THE TASK: Narrow the data below down to the lines containing "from".

══ DATASET CONTENT

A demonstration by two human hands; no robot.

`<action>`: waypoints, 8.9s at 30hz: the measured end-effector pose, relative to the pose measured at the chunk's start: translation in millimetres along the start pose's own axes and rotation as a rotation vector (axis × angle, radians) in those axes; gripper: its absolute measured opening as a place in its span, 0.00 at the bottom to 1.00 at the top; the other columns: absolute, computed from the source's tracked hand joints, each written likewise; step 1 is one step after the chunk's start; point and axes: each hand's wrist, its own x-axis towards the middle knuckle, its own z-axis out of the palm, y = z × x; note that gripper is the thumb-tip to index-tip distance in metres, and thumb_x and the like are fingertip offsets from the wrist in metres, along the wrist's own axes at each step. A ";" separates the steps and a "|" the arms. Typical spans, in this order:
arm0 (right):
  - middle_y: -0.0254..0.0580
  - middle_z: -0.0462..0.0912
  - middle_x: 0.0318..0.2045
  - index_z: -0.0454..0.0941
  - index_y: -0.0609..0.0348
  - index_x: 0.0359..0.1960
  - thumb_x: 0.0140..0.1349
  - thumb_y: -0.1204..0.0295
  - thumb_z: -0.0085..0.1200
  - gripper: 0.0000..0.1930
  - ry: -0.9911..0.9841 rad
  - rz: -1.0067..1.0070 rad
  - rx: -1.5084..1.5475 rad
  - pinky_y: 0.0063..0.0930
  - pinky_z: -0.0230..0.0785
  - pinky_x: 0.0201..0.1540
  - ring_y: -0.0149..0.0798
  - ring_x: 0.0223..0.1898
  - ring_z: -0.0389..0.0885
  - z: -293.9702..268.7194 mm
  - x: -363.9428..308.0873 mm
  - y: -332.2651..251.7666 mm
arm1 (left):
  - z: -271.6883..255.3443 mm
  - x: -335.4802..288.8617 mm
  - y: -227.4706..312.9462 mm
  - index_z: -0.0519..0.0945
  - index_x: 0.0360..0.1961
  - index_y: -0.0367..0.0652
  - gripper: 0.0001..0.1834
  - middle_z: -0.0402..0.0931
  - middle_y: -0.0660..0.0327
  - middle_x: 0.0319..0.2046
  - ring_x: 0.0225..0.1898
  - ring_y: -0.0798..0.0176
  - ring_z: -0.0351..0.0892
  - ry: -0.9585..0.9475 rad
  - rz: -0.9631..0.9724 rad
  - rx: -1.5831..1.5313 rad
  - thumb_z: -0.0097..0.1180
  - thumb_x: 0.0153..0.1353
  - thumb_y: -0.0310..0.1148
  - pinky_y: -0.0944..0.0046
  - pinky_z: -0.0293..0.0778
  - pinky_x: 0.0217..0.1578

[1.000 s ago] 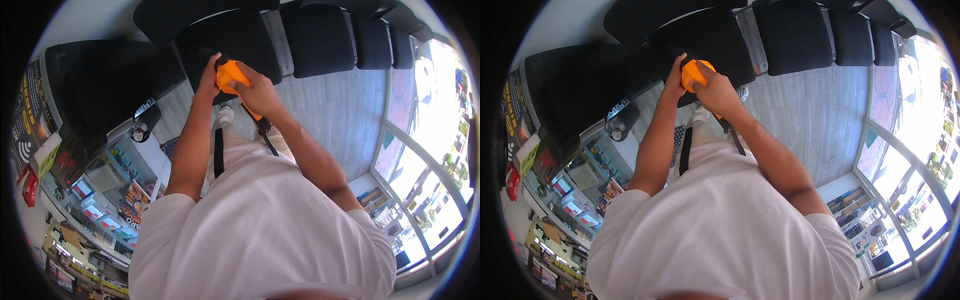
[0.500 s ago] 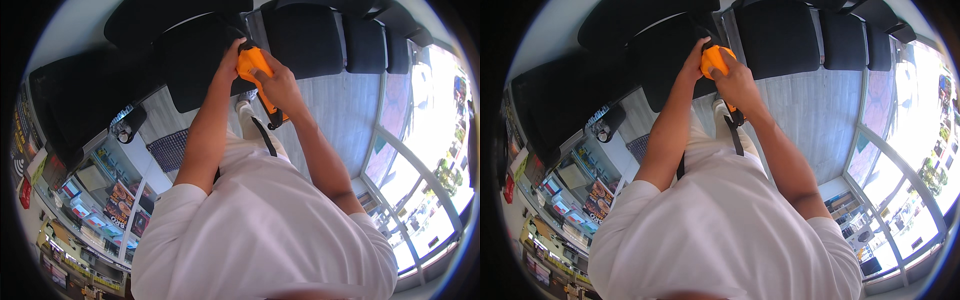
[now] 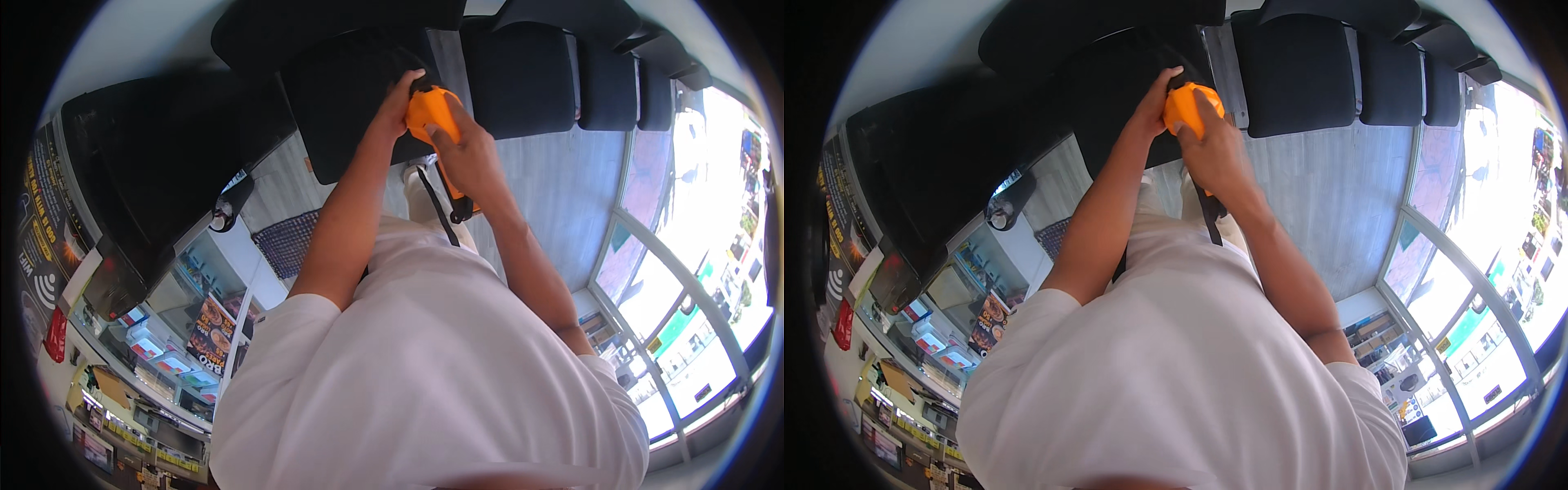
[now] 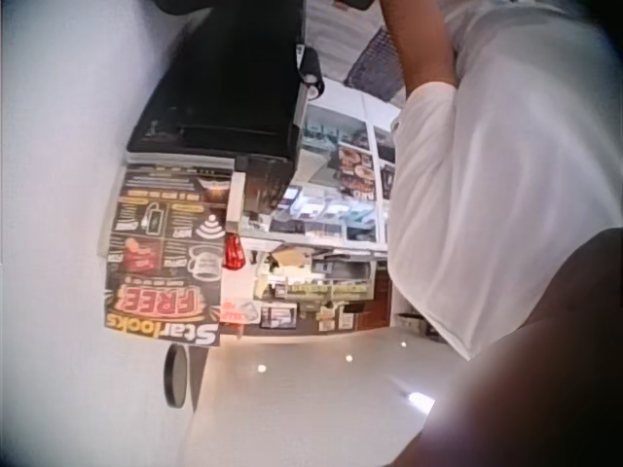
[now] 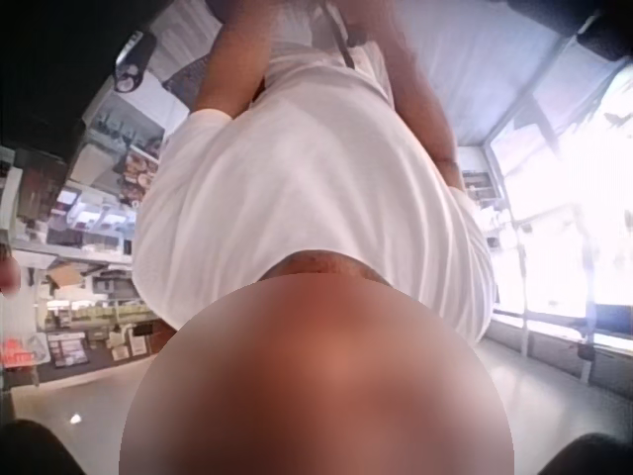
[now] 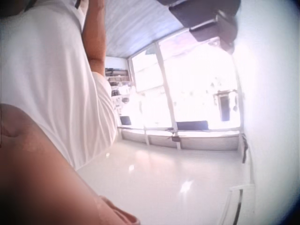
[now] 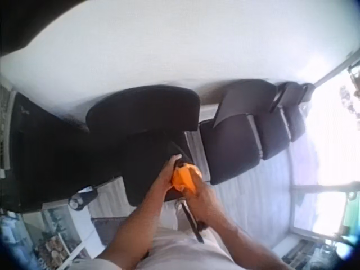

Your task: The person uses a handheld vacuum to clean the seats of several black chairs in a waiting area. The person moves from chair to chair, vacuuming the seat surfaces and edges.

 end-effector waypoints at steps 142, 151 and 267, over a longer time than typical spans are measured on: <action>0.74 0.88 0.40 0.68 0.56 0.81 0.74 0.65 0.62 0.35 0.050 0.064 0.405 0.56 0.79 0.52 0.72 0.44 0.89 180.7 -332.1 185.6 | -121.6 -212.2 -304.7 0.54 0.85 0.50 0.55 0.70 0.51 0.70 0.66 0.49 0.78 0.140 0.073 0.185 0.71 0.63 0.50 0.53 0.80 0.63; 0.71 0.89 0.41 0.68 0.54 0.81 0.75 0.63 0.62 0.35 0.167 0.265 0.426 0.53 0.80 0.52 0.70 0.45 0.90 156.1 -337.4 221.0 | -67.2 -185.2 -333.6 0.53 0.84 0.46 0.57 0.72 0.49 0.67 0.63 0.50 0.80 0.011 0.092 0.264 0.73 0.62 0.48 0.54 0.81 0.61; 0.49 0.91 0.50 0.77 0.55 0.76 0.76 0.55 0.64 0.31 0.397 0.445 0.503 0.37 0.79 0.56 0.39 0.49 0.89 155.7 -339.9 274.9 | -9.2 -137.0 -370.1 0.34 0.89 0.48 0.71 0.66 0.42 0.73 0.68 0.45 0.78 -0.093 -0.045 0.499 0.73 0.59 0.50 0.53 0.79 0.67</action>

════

SOLUTION:
`<action>`: waypoints, 8.9s at 30hz: the measured end-effector pose, relative to the pose measured at the chunk's start: translation in millimetres along the start pose's own axes and rotation as a rotation vector (axis × angle, radians) in those axes; gripper: its absolute measured opening as a place in its span, 0.00 at the bottom to 1.00 at the top; the other columns: absolute, computed from the source's tracked hand joints, each written likewise; step 1 is one step after the chunk's start; point and axes: each hand's wrist, its own x-axis towards the middle knuckle, its own z-axis out of the palm, y = z × x; note that gripper is the thumb-tip to index-tip distance in metres, and thumb_x and the like are fingertip offsets from the wrist in metres, along the wrist's own axes at each step. A ";" separates the steps and a "|" the arms. Typical spans, in this order:
Your task: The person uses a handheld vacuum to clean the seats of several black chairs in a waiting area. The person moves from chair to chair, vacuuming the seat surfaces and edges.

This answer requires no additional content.